++++ INFORMATION

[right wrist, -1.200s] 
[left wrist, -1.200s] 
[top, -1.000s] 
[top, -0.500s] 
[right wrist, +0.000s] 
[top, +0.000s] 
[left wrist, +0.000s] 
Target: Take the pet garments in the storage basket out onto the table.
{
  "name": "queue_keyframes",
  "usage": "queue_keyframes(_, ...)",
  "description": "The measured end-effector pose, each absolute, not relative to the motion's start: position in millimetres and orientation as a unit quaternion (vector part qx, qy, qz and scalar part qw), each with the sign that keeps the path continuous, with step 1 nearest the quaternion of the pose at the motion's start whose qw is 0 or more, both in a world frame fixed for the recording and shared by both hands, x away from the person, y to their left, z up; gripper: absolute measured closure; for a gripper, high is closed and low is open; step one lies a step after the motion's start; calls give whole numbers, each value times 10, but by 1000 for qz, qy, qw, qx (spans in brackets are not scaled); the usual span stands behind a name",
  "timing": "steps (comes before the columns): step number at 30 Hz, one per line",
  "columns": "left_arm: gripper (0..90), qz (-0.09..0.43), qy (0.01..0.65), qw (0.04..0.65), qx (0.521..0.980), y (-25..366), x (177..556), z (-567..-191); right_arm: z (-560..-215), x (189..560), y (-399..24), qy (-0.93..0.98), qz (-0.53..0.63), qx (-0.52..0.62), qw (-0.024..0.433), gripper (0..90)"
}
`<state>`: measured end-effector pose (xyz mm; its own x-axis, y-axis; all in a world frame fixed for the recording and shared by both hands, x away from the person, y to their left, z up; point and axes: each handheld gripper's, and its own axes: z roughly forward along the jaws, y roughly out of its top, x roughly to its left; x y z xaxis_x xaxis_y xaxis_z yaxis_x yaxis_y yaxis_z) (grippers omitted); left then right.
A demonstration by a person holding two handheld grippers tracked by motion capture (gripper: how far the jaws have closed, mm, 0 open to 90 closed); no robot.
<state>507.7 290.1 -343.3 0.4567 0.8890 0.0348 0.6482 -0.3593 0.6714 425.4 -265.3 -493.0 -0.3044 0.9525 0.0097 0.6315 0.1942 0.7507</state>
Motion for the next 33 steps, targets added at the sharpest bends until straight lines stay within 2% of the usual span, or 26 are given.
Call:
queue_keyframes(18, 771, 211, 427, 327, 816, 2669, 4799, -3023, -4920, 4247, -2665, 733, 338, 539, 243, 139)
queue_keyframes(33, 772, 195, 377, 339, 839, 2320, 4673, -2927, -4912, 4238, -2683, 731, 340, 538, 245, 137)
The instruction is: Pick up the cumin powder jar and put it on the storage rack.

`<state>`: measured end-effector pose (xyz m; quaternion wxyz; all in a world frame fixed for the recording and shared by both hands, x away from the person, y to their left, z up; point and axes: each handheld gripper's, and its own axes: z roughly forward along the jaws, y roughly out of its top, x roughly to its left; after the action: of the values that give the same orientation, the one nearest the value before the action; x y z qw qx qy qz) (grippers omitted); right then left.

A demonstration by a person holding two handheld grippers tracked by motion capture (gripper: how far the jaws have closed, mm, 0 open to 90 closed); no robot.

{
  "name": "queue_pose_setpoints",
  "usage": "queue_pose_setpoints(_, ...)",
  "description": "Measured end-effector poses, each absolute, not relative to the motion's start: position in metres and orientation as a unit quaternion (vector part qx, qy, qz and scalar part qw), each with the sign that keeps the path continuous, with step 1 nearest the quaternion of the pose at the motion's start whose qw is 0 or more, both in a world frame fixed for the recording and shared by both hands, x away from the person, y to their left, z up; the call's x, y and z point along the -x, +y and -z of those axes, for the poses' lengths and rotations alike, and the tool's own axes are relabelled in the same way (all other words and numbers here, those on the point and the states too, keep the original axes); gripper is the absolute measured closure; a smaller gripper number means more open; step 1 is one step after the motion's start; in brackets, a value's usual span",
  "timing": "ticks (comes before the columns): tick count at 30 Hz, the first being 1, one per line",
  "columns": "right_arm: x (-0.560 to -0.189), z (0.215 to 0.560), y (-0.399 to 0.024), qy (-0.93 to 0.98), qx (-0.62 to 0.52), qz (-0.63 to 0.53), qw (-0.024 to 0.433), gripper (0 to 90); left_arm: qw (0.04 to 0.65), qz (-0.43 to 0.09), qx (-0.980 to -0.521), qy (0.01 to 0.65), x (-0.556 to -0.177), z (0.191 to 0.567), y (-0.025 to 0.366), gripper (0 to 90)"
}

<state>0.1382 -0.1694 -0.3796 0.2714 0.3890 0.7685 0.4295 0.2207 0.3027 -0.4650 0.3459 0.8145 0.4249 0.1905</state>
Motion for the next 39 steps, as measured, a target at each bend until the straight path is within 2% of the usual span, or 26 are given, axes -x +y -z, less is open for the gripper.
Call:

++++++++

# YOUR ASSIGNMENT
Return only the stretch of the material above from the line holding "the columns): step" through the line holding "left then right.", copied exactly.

# ANSWER FOR THE TASK
  "timing": "steps (comes before the columns): step number at 30 Hz, one per line",
  "columns": "left_arm: gripper (0..90), qz (-0.09..0.43), qy (0.01..0.65), qw (0.04..0.65), qx (0.521..0.980), y (-25..366), x (177..556), z (-567..-191); right_arm: z (-560..-215), x (189..560), y (-399..24), qy (-0.93..0.98), qz (-0.53..0.63), qx (-0.52..0.62), qw (-0.024..0.433), gripper (0..90)"
}
`<state>`: measured end-effector pose (xyz mm; its own x-axis, y-axis; all in a world frame fixed for the recording and shared by both hands, x away from the person, y to their left, z up; point and axes: each handheld gripper's, and its own axes: z roughly forward along the jaws, y roughly out of its top, x roughly to its left; x y z xaxis_x xaxis_y xaxis_z yaxis_x yaxis_y yaxis_z) (grippers omitted); left then right.

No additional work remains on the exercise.